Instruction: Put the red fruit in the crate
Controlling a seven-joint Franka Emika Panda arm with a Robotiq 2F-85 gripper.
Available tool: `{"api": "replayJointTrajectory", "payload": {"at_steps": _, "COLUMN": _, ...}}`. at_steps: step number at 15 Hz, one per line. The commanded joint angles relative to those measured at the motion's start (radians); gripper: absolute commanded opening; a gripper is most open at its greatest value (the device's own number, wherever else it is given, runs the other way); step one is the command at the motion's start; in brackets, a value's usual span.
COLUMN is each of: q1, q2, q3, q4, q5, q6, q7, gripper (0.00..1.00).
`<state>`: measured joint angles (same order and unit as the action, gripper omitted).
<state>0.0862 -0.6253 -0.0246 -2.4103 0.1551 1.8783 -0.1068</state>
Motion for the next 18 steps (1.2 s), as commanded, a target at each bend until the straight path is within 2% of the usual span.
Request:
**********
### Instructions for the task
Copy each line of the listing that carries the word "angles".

### Answer
Available tool: `{"api": "replayJointTrajectory", "payload": {"at_steps": _, "COLUMN": _, ...}}`. at_steps: step number at 15 Hz, one per line. The commanded joint angles relative to those measured at the motion's start (radians); gripper: absolute commanded opening; a gripper is most open at its greatest value (the device's own number, wherever else it is given, runs the other way); step one is the command at the motion's start; in brackets, a value's usual span.
`<state>`: measured joint angles (same order and unit as the action, gripper omitted).

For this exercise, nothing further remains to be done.